### PROBLEM TO SOLVE
Every line holding the word "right" should be copied from the material.

### GIVEN INFORMATION
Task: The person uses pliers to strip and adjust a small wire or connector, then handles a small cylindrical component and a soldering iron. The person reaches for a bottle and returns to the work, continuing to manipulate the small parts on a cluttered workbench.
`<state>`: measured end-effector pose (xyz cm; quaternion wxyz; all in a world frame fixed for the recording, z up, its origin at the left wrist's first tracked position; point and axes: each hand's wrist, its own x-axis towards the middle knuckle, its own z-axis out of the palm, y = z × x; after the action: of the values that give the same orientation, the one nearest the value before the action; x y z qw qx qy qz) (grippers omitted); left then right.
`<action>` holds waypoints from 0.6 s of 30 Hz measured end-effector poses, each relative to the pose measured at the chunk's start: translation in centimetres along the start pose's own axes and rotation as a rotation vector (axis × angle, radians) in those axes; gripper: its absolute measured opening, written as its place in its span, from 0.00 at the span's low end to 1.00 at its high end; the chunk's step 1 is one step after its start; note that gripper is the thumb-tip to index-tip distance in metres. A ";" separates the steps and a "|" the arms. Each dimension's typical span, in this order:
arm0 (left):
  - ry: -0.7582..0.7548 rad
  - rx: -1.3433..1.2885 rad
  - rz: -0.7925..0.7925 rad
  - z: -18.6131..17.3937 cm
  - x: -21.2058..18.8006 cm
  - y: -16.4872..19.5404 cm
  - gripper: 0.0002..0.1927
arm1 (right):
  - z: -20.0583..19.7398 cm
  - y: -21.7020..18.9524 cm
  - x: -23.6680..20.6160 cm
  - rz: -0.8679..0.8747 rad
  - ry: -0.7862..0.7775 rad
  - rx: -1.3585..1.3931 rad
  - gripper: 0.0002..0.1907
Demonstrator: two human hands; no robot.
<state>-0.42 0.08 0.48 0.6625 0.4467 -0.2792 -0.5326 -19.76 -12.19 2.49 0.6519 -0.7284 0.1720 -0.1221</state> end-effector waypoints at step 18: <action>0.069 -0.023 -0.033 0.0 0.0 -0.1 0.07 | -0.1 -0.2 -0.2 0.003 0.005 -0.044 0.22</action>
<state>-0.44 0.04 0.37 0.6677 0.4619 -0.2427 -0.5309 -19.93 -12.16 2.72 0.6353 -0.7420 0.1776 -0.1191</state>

### ANSWER FOR THE TASK
`<state>`: measured end-effector pose (xyz cm; quaternion wxyz; all in a world frame fixed for the recording, z up, its origin at the left wrist's first tracked position; point and axes: each hand's wrist, its own x-axis towards the middle knuckle, its own z-axis out of the palm, y = z × x; after the action: of the values that give the same orientation, the one nearest the value before the action; x y z qw qx qy qz) (grippers omitted); left then right.
arm1 (right):

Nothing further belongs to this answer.